Nancy Potischman, Ph.D., is a Senior Nutritional Epidemiologist at the NIH Office of Dietary Supplements (ODS). She previously served as director of the Population Studies Program from 2016 until her retirement in April 2023. She now works part-time as a consultant on ODS projects including those focused on folate.
Through the Population Studies Program, Dr. Potischman focused on the benefits and risks of dietary supplement use at various ages and issues related to food fortification. She worked with large datasets, particularly the National Health and Nutrition Examination Survey (NHANES), to evaluate dietary supplement usage, as well as characterizing the users and any associated health effects in the population. In addition, she fostered research on the assessment of biological measures of supplement exposure and measurement issues related to supplement ascertainment and laboratory assays.
Dr. Potischman’s research interests include nutritional epidemiology, dietary assessment methods and measurement error, dietary supplements, dietary patterns, nutrition screening, nutritional biomarkers, and population surveillance. She has used her expertise in assessing diet in the distant past to assist radiation epidemiologists address the impact of radiation from the first nuclear test in New Mexico, called Trinity. She led the team to quantify dietary intakes in the 1940s and 1950s among the populations exposed to the radiation. She also worked on current results from a feasibility of a follow-up study of a cohort in China. Most of Dr. Potischman’s current work is related to addressing population nutritional status and exposures from dietary supplements. She has been part of a team at the National Cancer Institute (NCI) developing and updating an automated self-administered 24-hour recall instrument (known as ASA24) and a working group on measurement errors related to dietary intakes and biomarkers.

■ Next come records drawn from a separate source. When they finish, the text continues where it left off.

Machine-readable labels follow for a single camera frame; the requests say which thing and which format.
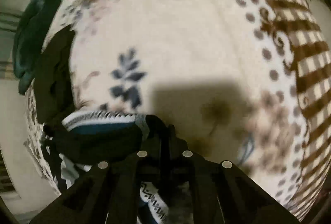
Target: striped fabric
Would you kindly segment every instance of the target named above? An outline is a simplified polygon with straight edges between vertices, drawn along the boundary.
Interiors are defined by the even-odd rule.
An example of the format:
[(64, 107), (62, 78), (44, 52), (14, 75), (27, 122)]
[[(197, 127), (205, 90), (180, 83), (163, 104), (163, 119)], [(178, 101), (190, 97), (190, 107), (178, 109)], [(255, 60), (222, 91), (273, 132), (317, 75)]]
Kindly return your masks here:
[(275, 20), (269, 22), (273, 30), (284, 32), (291, 42), (294, 52), (291, 69), (296, 71), (297, 98), (309, 126), (307, 143), (302, 144), (305, 151), (301, 162), (302, 183), (288, 203), (291, 213), (302, 220), (330, 167), (331, 54), (306, 0), (266, 2), (276, 14)]

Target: blanket
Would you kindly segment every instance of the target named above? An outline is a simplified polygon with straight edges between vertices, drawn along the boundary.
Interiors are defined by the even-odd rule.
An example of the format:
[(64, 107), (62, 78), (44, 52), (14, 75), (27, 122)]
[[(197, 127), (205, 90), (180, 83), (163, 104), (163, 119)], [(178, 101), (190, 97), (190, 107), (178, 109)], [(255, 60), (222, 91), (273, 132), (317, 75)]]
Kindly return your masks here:
[(155, 114), (303, 219), (331, 157), (331, 57), (306, 0), (63, 0), (43, 49), (69, 24), (76, 109)]

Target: dark green cloth
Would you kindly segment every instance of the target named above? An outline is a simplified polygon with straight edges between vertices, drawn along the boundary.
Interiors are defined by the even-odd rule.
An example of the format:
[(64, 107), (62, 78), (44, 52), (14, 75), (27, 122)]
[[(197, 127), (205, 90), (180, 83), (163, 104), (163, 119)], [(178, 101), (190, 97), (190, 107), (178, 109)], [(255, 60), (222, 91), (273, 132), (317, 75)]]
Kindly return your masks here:
[(31, 0), (19, 22), (13, 46), (14, 74), (20, 78), (24, 95), (34, 79), (34, 71), (44, 39), (62, 0)]
[(39, 123), (56, 125), (75, 109), (69, 73), (69, 56), (75, 31), (60, 30), (40, 55), (34, 80)]

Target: floral pattern
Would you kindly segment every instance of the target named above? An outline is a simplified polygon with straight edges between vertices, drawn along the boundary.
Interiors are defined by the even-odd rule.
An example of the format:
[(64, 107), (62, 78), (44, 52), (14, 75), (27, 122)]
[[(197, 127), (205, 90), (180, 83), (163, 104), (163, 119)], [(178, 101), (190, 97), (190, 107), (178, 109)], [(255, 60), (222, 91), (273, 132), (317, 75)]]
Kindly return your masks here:
[(285, 167), (297, 131), (295, 123), (289, 124), (288, 115), (288, 109), (280, 105), (278, 97), (267, 91), (252, 105), (245, 129), (252, 135), (255, 149), (262, 152), (260, 158), (254, 160), (254, 166), (274, 173)]
[[(113, 97), (122, 97), (123, 102), (131, 101), (132, 109), (136, 109), (142, 104), (137, 83), (146, 75), (146, 72), (136, 71), (140, 62), (139, 60), (134, 59), (135, 54), (136, 52), (133, 48), (129, 49), (127, 55), (120, 54), (120, 68), (113, 70), (110, 75), (114, 79), (120, 80), (121, 84), (109, 89), (110, 94)], [(134, 82), (135, 84), (129, 88), (126, 88), (125, 82), (127, 81)]]
[(79, 82), (79, 81), (75, 81), (75, 76), (76, 73), (75, 72), (70, 72), (70, 78), (72, 81), (75, 81), (75, 83), (72, 86), (72, 93), (73, 93), (73, 100), (75, 103), (75, 107), (77, 109), (81, 109), (84, 106), (88, 106), (91, 105), (93, 103), (93, 101), (91, 100), (84, 100), (81, 98), (81, 93), (83, 90), (87, 89), (90, 80), (93, 77), (97, 77), (98, 75), (100, 75), (99, 71), (93, 71), (91, 72), (83, 82)]

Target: metal screw
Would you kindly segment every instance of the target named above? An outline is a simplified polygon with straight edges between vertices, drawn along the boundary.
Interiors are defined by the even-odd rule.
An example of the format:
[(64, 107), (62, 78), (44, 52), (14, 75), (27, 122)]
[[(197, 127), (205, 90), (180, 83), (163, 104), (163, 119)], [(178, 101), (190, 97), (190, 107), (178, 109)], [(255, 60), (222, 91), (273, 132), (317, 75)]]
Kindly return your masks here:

Prior to joining ODS, Dr. Potischman worked in the field of nutritional epidemiology in the NCI Division of Cancer Control and Population Sciences. From 1989 to 1999, she was involved in epidemiologic research, particularly of breast, endometrial, and cervical cancers, in the NCI Division of Cancer Epidemiology and Genetics. For several years, she worked on a newborn screening program demonstrating the benefit of early diagnosis of hypothyroidism using newborn filter paper blood spots. Dr. Potischman received her B.S. in biochemistry from the University of Massachusetts and Ph.D. in nutritional sciences from Cornell University.